• [About this task] Please repeat every record exactly, leaving out any pictures.

(Records from a collection)
────────────────────

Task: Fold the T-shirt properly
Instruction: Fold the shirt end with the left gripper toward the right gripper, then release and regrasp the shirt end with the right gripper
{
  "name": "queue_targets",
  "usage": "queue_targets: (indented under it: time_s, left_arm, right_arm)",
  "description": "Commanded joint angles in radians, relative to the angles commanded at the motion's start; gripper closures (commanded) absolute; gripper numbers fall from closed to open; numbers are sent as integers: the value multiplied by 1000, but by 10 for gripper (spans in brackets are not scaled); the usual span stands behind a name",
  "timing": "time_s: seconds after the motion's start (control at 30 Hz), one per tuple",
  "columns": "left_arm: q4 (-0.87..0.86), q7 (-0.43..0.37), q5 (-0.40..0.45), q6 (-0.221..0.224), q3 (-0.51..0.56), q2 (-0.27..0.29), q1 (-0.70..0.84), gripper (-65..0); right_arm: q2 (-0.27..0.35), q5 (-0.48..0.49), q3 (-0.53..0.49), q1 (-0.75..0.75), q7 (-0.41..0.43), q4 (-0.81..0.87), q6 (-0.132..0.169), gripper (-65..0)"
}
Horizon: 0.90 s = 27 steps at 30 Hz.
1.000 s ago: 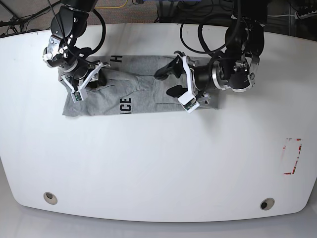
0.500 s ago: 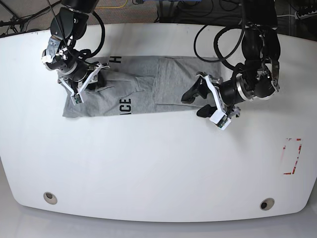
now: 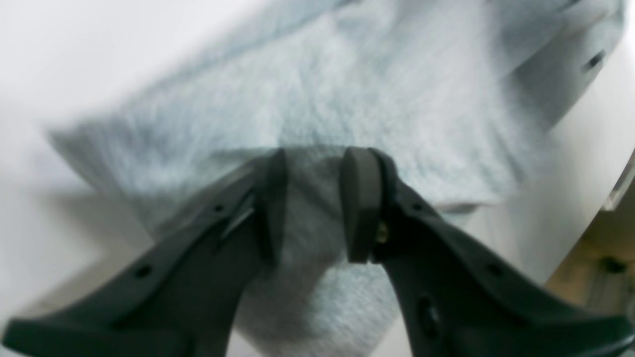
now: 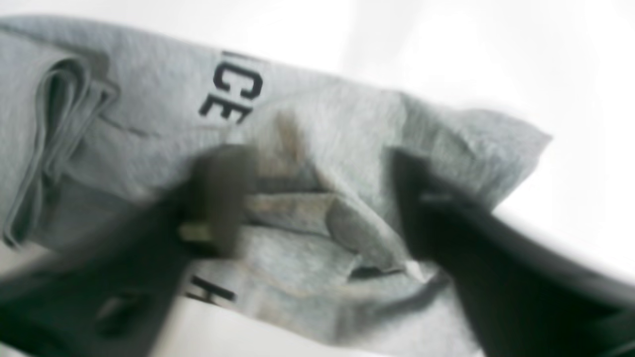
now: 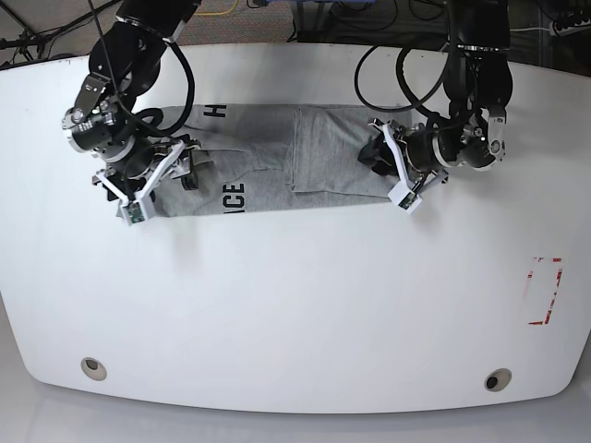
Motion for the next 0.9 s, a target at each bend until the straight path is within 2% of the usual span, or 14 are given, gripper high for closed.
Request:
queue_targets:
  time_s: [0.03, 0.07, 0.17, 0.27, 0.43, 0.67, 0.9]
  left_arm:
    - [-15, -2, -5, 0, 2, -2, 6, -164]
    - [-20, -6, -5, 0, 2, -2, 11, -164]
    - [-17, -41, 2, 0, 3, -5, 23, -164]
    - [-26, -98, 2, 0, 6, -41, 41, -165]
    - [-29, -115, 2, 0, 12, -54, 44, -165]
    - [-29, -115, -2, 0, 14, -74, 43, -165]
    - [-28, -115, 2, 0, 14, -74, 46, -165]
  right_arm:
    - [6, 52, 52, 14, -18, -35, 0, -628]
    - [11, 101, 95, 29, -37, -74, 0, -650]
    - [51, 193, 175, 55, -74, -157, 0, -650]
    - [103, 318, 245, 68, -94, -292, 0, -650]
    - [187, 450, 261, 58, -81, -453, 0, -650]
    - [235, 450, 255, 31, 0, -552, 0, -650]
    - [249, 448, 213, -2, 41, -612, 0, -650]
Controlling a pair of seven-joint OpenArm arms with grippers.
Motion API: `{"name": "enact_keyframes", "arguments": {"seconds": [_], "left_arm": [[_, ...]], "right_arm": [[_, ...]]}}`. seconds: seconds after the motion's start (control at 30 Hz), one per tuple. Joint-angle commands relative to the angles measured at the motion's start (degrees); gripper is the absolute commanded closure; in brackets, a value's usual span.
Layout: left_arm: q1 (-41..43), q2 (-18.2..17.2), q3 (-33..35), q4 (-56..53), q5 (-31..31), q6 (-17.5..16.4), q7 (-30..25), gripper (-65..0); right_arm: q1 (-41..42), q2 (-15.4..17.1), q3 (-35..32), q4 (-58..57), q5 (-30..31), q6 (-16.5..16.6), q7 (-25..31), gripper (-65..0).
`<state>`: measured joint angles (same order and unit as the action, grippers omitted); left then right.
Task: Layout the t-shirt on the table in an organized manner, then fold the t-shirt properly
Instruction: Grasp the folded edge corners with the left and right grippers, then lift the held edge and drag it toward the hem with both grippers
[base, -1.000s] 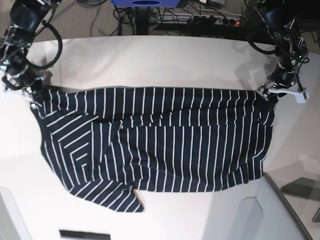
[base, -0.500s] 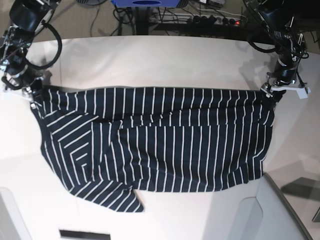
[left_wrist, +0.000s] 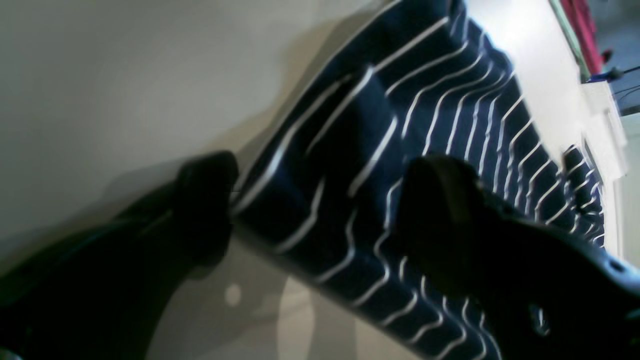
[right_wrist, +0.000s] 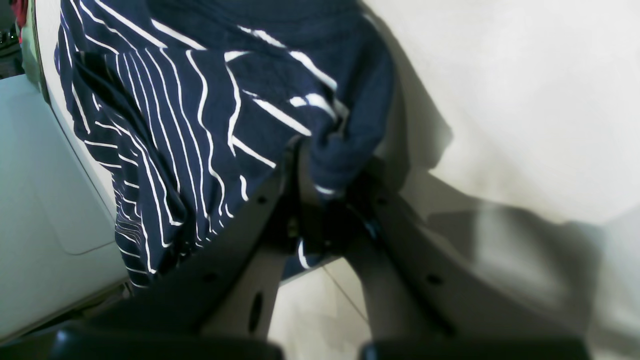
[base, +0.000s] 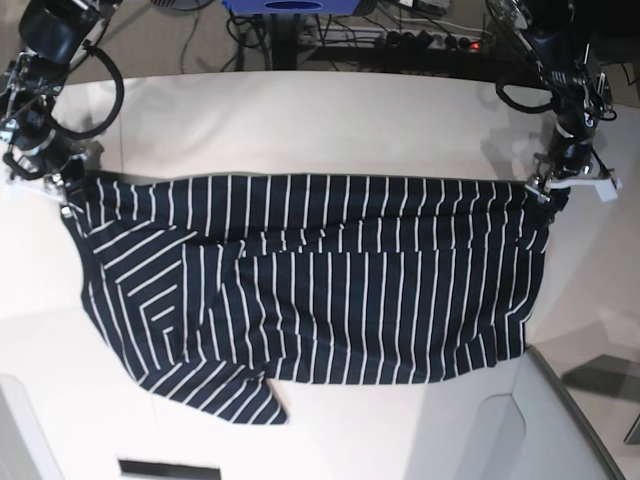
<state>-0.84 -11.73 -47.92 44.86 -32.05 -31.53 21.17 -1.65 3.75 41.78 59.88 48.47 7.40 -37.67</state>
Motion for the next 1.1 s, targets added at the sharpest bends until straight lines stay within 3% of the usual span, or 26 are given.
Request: {"name": "enact_keyframes", "arguments": {"seconds": [0.0, 0.13, 0.3, 0.37, 0.8, 0.93, 1.07], "left_arm": [[1.7, 1.3, 0.6, -2.1, 6.3, 5.2, 10.0, -50.0], [1.7, 1.1, 0.6, -2.1, 6.3, 5.2, 10.0, -48.1], [2.2, 1.1, 0.6, -2.1, 6.3, 5.2, 10.0, -29.6], [2.4, 1.1, 0.6, -2.1, 6.3, 5.2, 10.0, -25.3], [3.0, 0.0, -3.2, -2.1, 6.5, 5.2, 10.0, -24.7], [2.8, 0.2, -2.9, -2.1, 6.8, 5.2, 10.0, -21.9], [2.6, 0.3, -2.9, -2.1, 6.9, 5.2, 10.0, -4.9]], "right_arm": [[-0.2, 0.5, 0.2, 0.1, -1.7, -1.2, -0.4, 0.0], [-0.2, 0.6, 0.2, 0.1, -1.7, -1.2, -0.4, 0.0], [-0.1, 0.6, 0.2, 0.1, -1.7, -1.2, -0.4, 0.0], [-0.1, 0.6, 0.2, 0.1, -1.7, -1.2, -0.4, 0.0], [0.0, 1.7, 0.2, 0.0, -1.7, -1.2, -0.4, 0.0], [0.1, 1.7, 0.2, 0.0, -1.7, -1.2, -0.4, 0.0], [0.1, 1.5, 0.2, 0.0, -1.7, -1.2, -0.4, 0.0]]}}
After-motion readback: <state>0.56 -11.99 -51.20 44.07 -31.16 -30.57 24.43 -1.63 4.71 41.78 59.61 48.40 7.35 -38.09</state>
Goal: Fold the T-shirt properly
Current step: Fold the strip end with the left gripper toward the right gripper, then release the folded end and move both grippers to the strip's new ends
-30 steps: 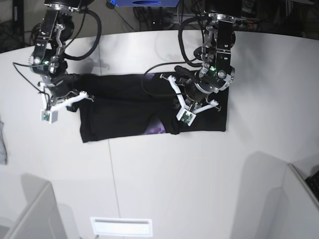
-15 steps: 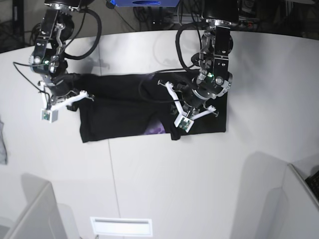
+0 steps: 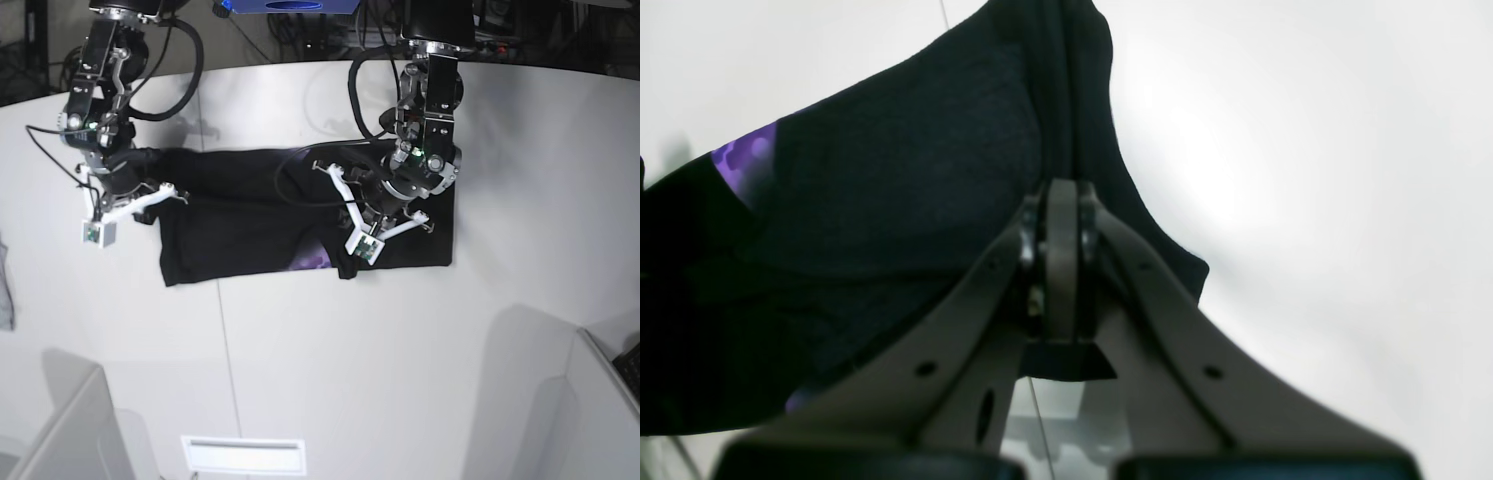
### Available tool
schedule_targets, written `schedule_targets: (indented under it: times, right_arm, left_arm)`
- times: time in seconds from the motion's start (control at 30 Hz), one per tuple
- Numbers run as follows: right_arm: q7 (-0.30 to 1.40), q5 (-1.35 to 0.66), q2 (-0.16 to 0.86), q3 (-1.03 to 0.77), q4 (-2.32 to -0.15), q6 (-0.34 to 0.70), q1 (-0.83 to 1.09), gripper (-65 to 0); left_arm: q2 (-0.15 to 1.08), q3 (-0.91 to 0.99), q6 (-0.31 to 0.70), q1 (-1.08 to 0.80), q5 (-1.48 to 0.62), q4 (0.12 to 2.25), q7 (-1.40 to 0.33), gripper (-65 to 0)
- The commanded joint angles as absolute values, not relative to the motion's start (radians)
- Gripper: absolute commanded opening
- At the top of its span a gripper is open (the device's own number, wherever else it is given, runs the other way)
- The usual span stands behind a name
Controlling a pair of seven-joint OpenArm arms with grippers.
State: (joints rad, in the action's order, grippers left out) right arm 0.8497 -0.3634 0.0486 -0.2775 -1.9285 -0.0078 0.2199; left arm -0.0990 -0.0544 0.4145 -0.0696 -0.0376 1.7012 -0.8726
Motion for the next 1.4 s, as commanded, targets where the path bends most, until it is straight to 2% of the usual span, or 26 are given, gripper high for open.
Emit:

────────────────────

• [Your response]
Task: Fold the T-shirt properly
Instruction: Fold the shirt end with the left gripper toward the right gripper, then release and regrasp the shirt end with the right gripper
{
  "name": "queue_targets",
  "usage": "queue_targets: (indented under it: time_s, left_arm, right_arm)",
  "description": "Commanded joint angles in radians, relative to the angles commanded at the motion's start; gripper closures (commanded) absolute; gripper numbers fall from closed to open; numbers are sent as integers: the value multiplied by 1000, but by 10 for gripper (spans in brackets are not scaled); the usual span stands behind a name",
  "timing": "time_s: seconds after the motion's start (control at 30 Hz), one per tuple",
  "columns": "left_arm: q4 (-0.87..0.86), q7 (-0.43..0.37), q5 (-0.40..0.45), q6 (-0.221..0.224), q3 (-0.51..0.56), q2 (-0.27..0.29), q1 (-0.70..0.84), gripper (-65..0); right_arm: q2 (-0.27..0.35), q5 (-0.48..0.49), q3 (-0.53..0.49), q1 (-0.75..0.75), q7 (-0.41..0.43), q4 (-0.81..0.87), q6 (-0.132..0.169), gripper (-65..0)"
}
Horizon: 0.90 s = 27 steps at 30 Hz.
1.000 s ago: 
0.500 s ago: 
now: 
now: 
now: 
Motion for the next 0.9 s, a target at each bend until the straight path is within 2% of the usual span, or 14 are given, gripper high for closed.
Request:
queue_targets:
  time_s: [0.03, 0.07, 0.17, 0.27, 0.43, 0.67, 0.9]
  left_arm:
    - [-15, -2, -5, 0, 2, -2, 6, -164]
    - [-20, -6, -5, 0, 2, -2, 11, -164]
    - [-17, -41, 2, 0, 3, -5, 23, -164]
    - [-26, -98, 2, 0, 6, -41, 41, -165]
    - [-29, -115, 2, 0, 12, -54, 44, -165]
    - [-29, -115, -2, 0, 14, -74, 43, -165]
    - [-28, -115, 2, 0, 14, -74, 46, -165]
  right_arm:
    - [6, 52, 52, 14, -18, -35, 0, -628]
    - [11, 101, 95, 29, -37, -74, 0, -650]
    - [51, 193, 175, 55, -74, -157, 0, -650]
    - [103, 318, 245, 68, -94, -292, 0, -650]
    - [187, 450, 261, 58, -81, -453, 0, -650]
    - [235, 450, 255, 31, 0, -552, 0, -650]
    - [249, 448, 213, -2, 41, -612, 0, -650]
Controlling a pair of seven-joint OpenArm arms with grippers.
Motion API: `{"name": "enact_keyframes", "arguments": {"seconds": [_], "left_arm": [[_, ...]], "right_arm": [[_, ...]]}}`. seconds: seconds after the motion's start (control at 30 Hz), one per tuple. Joint-angle commands relative to the angles measured at the motion's start (degrees); gripper is the absolute commanded closure; in brackets, a value's usual span.
Layout: left_arm: q1 (-41..43), q2 (-18.2..17.2), q3 (-33..35), q4 (-56..53), q5 (-31..31), q6 (-17.5..16.4), q7 (-30..25), gripper (-65..0); right_arm: q1 (-41..42), q2 (-15.4..17.1), q3 (-35..32), q4 (-58..57), q5 (-30..31), q6 (-16.5..16.6), q7 (-25..31), gripper (-65..0).
`<state>`: measured joint angles (same order and unit as the action, grippers omitted); left then right.
Task: Layout the t-shirt on the table in an organized manner, then fold the t-shirt properly
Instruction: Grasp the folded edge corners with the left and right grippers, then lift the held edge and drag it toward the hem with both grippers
[base, -1.000s] 
[base, -0.500s] 
[left_wrist, +0.000s] 
[right_wrist, +0.000s] 
[base, +0.000s] 
<state>-0.84 -11.73 -47.92 44.86 -32.05 -31.53 21.17 -1.65 3.75 41.78 59.88 48.47 7.40 -37.67</state>
Motion for the next 1.1 s, targets added at the sharpest bends until straight lines stay within 3% of the usual span, or 26 are given.
Request: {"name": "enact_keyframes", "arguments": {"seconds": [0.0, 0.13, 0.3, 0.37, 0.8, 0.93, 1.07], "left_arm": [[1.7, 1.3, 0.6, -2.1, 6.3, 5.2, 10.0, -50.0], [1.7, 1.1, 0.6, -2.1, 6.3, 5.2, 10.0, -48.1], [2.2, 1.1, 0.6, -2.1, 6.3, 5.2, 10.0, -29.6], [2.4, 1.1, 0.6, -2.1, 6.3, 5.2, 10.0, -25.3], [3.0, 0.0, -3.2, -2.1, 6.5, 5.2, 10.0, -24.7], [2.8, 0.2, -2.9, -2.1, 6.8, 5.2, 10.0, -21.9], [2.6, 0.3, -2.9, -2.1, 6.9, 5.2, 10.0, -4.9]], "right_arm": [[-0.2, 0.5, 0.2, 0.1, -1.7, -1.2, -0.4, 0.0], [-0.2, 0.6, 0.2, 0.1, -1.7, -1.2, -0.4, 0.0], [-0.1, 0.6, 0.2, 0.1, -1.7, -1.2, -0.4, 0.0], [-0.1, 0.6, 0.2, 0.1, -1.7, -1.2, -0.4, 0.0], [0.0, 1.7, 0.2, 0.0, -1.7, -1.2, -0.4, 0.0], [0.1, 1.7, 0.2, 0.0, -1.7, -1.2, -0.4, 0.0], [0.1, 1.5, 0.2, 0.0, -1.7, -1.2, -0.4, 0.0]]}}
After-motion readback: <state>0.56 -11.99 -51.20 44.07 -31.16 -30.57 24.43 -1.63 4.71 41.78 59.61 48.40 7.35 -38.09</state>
Goal: Fold the T-shirt properly
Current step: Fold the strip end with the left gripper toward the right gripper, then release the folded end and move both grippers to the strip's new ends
-30 steps: 
-15 steps: 
+0 steps: 
### Available tool
schedule_targets, written `schedule_targets: (indented under it: times, right_arm, left_arm)`
- times: time in seconds from the motion's start (control at 30 Hz), one per tuple
- Numbers run as follows: right_arm: q7 (-0.30 to 1.40), q5 (-1.35 to 0.66), q2 (-0.16 to 0.86), q3 (-1.03 to 0.77), q4 (-2.32 to -0.15), q6 (-0.34 to 0.70), q1 (-0.83 to 1.09), gripper (-65 to 0); left_arm: q2 (-0.15 to 1.08), q3 (-0.91 to 0.99), q6 (-0.31 to 0.70), q1 (-1.08 to 0.80), q5 (-1.48 to 0.62), q4 (0.12 to 2.25), q7 (-1.40 to 0.33), gripper (-65 to 0)
- The commanded joint angles as absolute values, not relative to the motion's start (radians)
- Gripper: absolute commanded opening
- At the top of its span a gripper is open (the device's own number, wherever else it is given, runs the other way)
- The usual span stands behind a name
Controlling a pair of seven-joint OpenArm arms with grippers.
State: (joints rad, in the action's order, grippers left out) right arm 0.8497 -0.3634 0.0486 -0.2775 -1.9285 -0.0078 0.2199; left arm -0.0990 -0.0544 0.4145 -0.0696 -0.0376 1.7012 -0.8726
Motion for the next 1.4 s, as commanded, targets where the path bends most, until it is straight to 2% of the usual span, or 26 are given, gripper high for open.
Emit:

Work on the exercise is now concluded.